● **How to complete this task**
Drop every picture. Then return, exactly, the lines from the beginning of the listing below through the one containing "Please trace the outline of the <item>black right gripper right".

● **Supplied data**
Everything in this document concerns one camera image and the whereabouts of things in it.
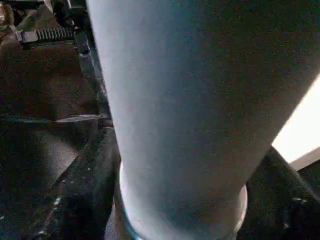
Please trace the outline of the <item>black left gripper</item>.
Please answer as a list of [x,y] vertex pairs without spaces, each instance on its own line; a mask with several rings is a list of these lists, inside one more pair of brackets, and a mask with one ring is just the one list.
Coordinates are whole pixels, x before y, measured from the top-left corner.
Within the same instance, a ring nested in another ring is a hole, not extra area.
[[60,27],[16,31],[17,40],[24,48],[73,44],[79,65],[96,94],[99,113],[111,118],[107,91],[93,36],[89,10],[85,0],[15,0],[14,6],[22,10],[35,10],[41,5],[51,6]]

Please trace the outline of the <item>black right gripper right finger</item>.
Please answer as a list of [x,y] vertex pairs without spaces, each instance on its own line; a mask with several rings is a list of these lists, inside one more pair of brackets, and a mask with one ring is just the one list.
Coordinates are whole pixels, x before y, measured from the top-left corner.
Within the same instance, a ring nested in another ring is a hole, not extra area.
[[320,198],[271,147],[246,183],[248,203],[238,240],[318,240]]

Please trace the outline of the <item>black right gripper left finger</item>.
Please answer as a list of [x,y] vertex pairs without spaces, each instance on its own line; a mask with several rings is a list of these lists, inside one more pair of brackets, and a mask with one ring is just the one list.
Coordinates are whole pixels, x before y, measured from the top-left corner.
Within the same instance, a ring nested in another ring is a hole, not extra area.
[[29,240],[103,240],[120,155],[114,128],[100,128],[43,199]]

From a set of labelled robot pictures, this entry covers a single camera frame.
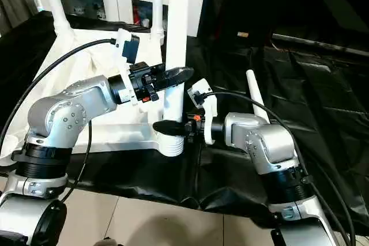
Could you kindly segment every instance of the white pole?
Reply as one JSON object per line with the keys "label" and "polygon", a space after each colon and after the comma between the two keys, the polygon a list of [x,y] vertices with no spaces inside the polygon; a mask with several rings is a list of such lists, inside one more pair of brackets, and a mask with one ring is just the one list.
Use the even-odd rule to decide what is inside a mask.
{"label": "white pole", "polygon": [[163,30],[163,0],[154,0],[153,3],[153,15],[152,15],[152,27],[151,35],[160,39],[160,45],[164,43],[164,30]]}
{"label": "white pole", "polygon": [[54,18],[55,33],[60,35],[61,33],[70,32],[71,27],[68,20],[65,17],[61,0],[49,0],[52,16]]}
{"label": "white pole", "polygon": [[[166,70],[186,65],[189,0],[169,0]],[[165,91],[164,120],[182,121],[184,84]],[[183,137],[159,134],[159,151],[177,156],[183,151]]]}
{"label": "white pole", "polygon": [[[247,78],[248,88],[250,90],[251,99],[264,105],[263,98],[261,97],[261,94],[260,94],[258,82],[256,81],[255,74],[252,69],[249,69],[246,71],[246,78]],[[261,118],[264,118],[268,123],[270,123],[269,117],[266,111],[264,111],[262,108],[259,108],[256,105],[253,105],[253,108],[254,108],[255,115],[260,116]]]}

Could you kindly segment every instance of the black cable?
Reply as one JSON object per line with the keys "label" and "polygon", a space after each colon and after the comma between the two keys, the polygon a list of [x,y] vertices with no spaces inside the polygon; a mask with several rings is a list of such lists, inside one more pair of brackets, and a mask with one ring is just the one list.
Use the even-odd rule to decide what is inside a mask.
{"label": "black cable", "polygon": [[68,52],[67,54],[64,54],[63,56],[61,56],[59,59],[57,59],[54,63],[52,63],[51,65],[49,65],[49,67],[47,67],[44,71],[42,71],[33,81],[32,83],[27,87],[27,89],[25,90],[25,92],[22,94],[22,96],[20,97],[19,101],[17,102],[17,104],[15,105],[15,107],[13,108],[12,112],[10,113],[7,121],[5,122],[5,125],[3,127],[3,129],[1,130],[1,134],[0,134],[0,150],[2,149],[2,145],[5,139],[5,135],[6,132],[14,118],[14,116],[16,115],[17,111],[19,110],[19,108],[21,107],[21,104],[23,103],[23,101],[26,99],[27,95],[29,95],[29,93],[31,92],[31,90],[42,80],[42,78],[44,78],[51,70],[53,70],[57,65],[59,65],[60,63],[62,63],[64,60],[66,60],[67,58],[69,58],[70,56],[72,56],[73,54],[88,48],[90,46],[95,46],[97,44],[101,44],[101,43],[111,43],[111,44],[115,44],[116,40],[115,39],[103,39],[103,40],[96,40],[96,41],[92,41],[90,43],[86,43],[83,44],[73,50],[71,50],[70,52]]}
{"label": "black cable", "polygon": [[344,210],[344,213],[345,213],[346,218],[350,218],[350,220],[348,220],[348,225],[349,225],[349,229],[350,229],[350,241],[351,241],[351,245],[352,246],[355,246],[355,243],[353,243],[353,242],[355,242],[355,240],[351,239],[351,237],[356,237],[355,228],[353,226],[353,222],[351,220],[351,216],[350,216],[350,213],[348,211],[348,208],[347,208],[347,205],[345,203],[345,200],[343,199],[341,193],[338,191],[338,188],[336,187],[336,185],[333,183],[333,180],[325,172],[325,170],[322,168],[322,166],[319,164],[319,162],[314,157],[311,157],[311,155],[309,156],[309,158],[312,159],[312,161],[314,162],[314,164],[318,167],[318,169],[323,173],[323,175],[327,179],[328,183],[330,184],[331,188],[334,191],[334,194],[338,198],[338,201],[340,202],[340,204],[342,206],[342,209]]}
{"label": "black cable", "polygon": [[[298,159],[300,161],[301,168],[302,168],[304,174],[305,175],[308,175],[306,164],[305,164],[305,161],[304,161],[304,159],[302,157],[302,154],[301,154],[300,148],[299,148],[299,146],[298,146],[298,144],[296,142],[296,139],[293,136],[292,131],[289,129],[289,127],[282,121],[282,119],[278,115],[276,115],[272,110],[270,110],[269,108],[267,108],[264,105],[260,104],[259,102],[255,101],[255,100],[253,100],[253,99],[251,99],[251,98],[249,98],[249,97],[247,97],[247,96],[245,96],[243,94],[236,93],[236,92],[229,92],[229,91],[228,92],[209,92],[209,93],[204,93],[201,96],[203,98],[207,98],[208,96],[216,95],[216,94],[226,94],[226,95],[231,95],[231,96],[243,98],[246,101],[251,102],[252,104],[260,107],[261,109],[263,109],[264,111],[266,111],[268,114],[270,114],[272,117],[274,117],[278,121],[278,123],[281,126],[283,126],[290,133],[290,135],[292,137],[292,140],[293,140],[293,144],[295,145],[296,154],[298,155]],[[348,238],[348,235],[347,235],[345,229],[342,227],[342,225],[339,222],[338,218],[333,213],[332,209],[329,207],[328,203],[325,201],[323,195],[321,195],[321,193],[319,192],[319,190],[315,186],[315,184],[314,183],[311,183],[311,186],[312,186],[315,194],[317,195],[317,197],[319,198],[319,200],[321,201],[321,203],[325,207],[325,209],[328,211],[328,213],[331,216],[332,220],[336,224],[337,229],[341,233],[341,235],[342,235],[342,237],[343,237],[343,239],[345,241],[346,246],[356,245],[355,237],[353,237],[353,241],[351,240],[351,243],[350,243],[350,240]],[[352,221],[350,216],[347,218],[347,220],[348,221]]]}
{"label": "black cable", "polygon": [[78,174],[78,177],[76,177],[74,179],[74,183],[73,185],[70,187],[68,193],[63,197],[63,199],[61,200],[62,203],[65,202],[66,199],[68,199],[68,197],[70,196],[70,194],[73,192],[73,190],[77,187],[79,181],[82,178],[82,175],[85,171],[85,167],[86,167],[86,162],[87,162],[87,158],[88,155],[90,153],[90,149],[91,149],[91,142],[92,142],[92,123],[91,121],[88,122],[88,143],[87,143],[87,149],[86,149],[86,154],[85,154],[85,158],[83,160],[83,164],[82,167],[80,169],[80,173]]}

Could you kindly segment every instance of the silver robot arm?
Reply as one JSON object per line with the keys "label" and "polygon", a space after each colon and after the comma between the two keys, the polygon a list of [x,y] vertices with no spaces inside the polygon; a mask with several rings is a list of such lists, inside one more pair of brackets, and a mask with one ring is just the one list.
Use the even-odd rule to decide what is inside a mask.
{"label": "silver robot arm", "polygon": [[[229,113],[224,121],[224,137],[228,146],[250,155],[261,177],[269,211],[279,223],[279,230],[272,232],[277,245],[339,245],[284,127],[268,124],[256,115]],[[281,238],[284,244],[278,244]]]}
{"label": "silver robot arm", "polygon": [[181,84],[192,74],[188,67],[165,71],[165,65],[141,62],[130,67],[129,86],[120,75],[101,75],[35,102],[28,112],[30,129],[23,149],[12,154],[17,169],[9,173],[0,196],[0,245],[55,246],[66,218],[58,196],[67,184],[72,148],[86,124],[130,102],[131,95],[156,101],[157,91]]}

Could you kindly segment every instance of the tile floor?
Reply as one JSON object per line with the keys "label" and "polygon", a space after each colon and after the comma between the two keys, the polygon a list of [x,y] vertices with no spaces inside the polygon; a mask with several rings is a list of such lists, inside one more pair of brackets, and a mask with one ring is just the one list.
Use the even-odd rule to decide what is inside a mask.
{"label": "tile floor", "polygon": [[[0,177],[0,190],[5,185]],[[75,190],[58,246],[93,246],[111,237],[124,246],[274,246],[270,230],[248,218]],[[369,246],[358,237],[357,246]]]}

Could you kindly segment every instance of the black tarp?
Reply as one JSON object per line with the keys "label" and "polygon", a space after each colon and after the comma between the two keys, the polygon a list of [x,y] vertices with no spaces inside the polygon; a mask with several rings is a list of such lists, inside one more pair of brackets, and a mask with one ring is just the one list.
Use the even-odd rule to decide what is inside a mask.
{"label": "black tarp", "polygon": [[[68,17],[73,28],[114,30],[120,24]],[[52,18],[42,12],[0,38],[3,124],[31,82],[55,39]],[[327,181],[315,166],[329,173],[349,205],[358,234],[369,234],[369,121],[366,85],[369,67],[362,60],[338,54],[277,51],[274,48],[222,49],[187,40],[187,65],[195,68],[190,86],[206,78],[218,89],[247,92],[245,72],[253,68],[267,107],[296,135],[309,171],[339,219],[343,212]],[[184,111],[193,110],[188,97]],[[252,112],[239,99],[218,97],[219,117]],[[73,178],[83,160],[72,155]],[[266,223],[266,196],[247,155],[217,142],[185,145],[178,157],[155,150],[92,153],[80,187],[119,196],[153,200],[217,213],[236,214]]]}

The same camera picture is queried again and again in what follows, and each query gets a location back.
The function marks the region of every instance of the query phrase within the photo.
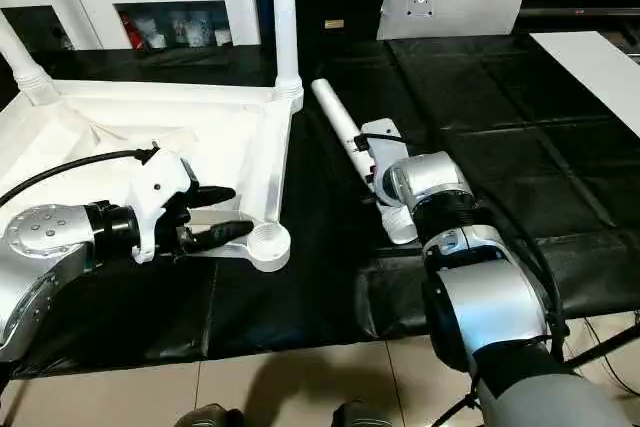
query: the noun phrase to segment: floor tile
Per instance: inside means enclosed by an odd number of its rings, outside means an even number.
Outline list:
[[[197,402],[240,409],[251,427],[329,427],[350,400],[402,427],[384,342],[203,362]]]
[[[436,357],[429,337],[413,337],[387,344],[406,427],[431,425],[469,392],[469,376],[442,363]],[[478,410],[463,409],[447,422],[447,427],[476,427],[480,424],[482,415]]]
[[[12,382],[0,414],[7,427],[171,427],[194,408],[197,376],[196,363]]]
[[[631,327],[635,321],[633,313],[591,317],[589,322],[601,341]],[[596,345],[593,333],[582,319],[569,321],[571,336],[567,342],[571,354],[577,355]],[[636,340],[607,356],[616,374],[625,384],[640,392],[640,340]],[[605,393],[620,402],[627,417],[640,423],[640,398],[620,387],[604,359],[597,359],[579,369],[589,381],[602,387]]]

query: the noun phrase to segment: silver robotic arm
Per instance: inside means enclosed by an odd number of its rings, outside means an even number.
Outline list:
[[[247,235],[251,222],[194,234],[189,208],[235,196],[201,187],[178,155],[157,147],[132,179],[126,205],[42,205],[14,217],[0,239],[0,363],[20,359],[65,285],[110,259],[180,257]]]
[[[547,351],[549,315],[530,270],[507,248],[449,155],[408,157],[375,138],[397,132],[389,119],[362,130],[359,143],[376,161],[374,192],[389,205],[408,206],[423,245],[436,354],[470,374],[467,400],[477,395],[485,425],[630,426],[596,386]]]

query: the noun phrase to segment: black tablecloth
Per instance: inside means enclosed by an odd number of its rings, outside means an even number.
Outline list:
[[[269,57],[235,48],[38,60],[56,78],[272,85]],[[569,316],[640,308],[640,140],[531,38],[370,42],[326,49],[318,65],[357,123],[392,118],[424,144],[411,153],[446,148],[499,195],[538,239]],[[212,259],[105,266],[56,299],[16,375],[428,332],[419,248],[392,246],[366,198],[307,89],[287,159],[286,268],[264,274]]]

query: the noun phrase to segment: white pvc pipe
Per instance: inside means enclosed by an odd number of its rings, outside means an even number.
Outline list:
[[[360,152],[353,141],[354,137],[360,135],[360,129],[358,129],[347,109],[340,102],[329,82],[325,79],[315,80],[311,83],[311,90],[313,90],[318,99],[322,111],[331,122],[333,130],[340,139],[340,143],[351,159],[353,166],[365,184],[367,184],[367,187],[373,191],[372,184],[367,183],[365,177],[372,173],[371,168],[375,165],[375,162],[369,152]]]
[[[340,139],[340,143],[351,159],[351,163],[356,168],[360,178],[365,185],[374,192],[373,184],[367,182],[367,177],[373,173],[372,168],[375,161],[369,152],[358,150],[353,138],[360,135],[360,129],[345,109],[337,94],[326,79],[314,80],[311,83],[311,90],[318,99],[322,111],[329,119],[333,130]],[[411,219],[409,209],[404,207],[389,207],[376,203],[382,217],[382,226],[387,232],[389,239],[394,244],[406,244],[418,237],[416,226]]]
[[[273,10],[278,58],[276,92],[297,98],[302,96],[302,80],[298,73],[296,0],[273,0]]]
[[[0,53],[13,70],[13,77],[18,87],[34,105],[52,104],[60,99],[53,87],[53,81],[33,60],[2,11],[0,11]]]

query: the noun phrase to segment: glass cabinet door
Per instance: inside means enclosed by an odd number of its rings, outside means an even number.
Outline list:
[[[0,0],[0,10],[31,52],[102,48],[80,0]]]
[[[136,50],[232,45],[225,2],[116,4]]]
[[[105,49],[256,45],[255,0],[81,0]]]
[[[1,9],[29,52],[75,50],[53,7],[9,7]]]

● **Solved problem**
Everything in this document concerns one camera image and the whereabouts of things in it.
Please trace the outline of the <item>black left gripper</item>.
Please answer as a list of [x,y] vertex pairs without spaces, each instance on its own line; a mask with several rings is a list of these lists, inside one more pair of brackets, and a mask with one ring is just the one list.
Coordinates are whole pixels, x before y, measured from the top-left corner.
Within the same instance, a ring nested in another ring is a hole, not extra area.
[[60,27],[16,31],[17,40],[24,48],[73,44],[79,65],[96,94],[99,113],[111,118],[107,91],[93,36],[89,10],[85,0],[15,0],[14,6],[22,10],[35,10],[41,5],[51,6]]

Please trace the outline of the <item>black right gripper right finger</item>.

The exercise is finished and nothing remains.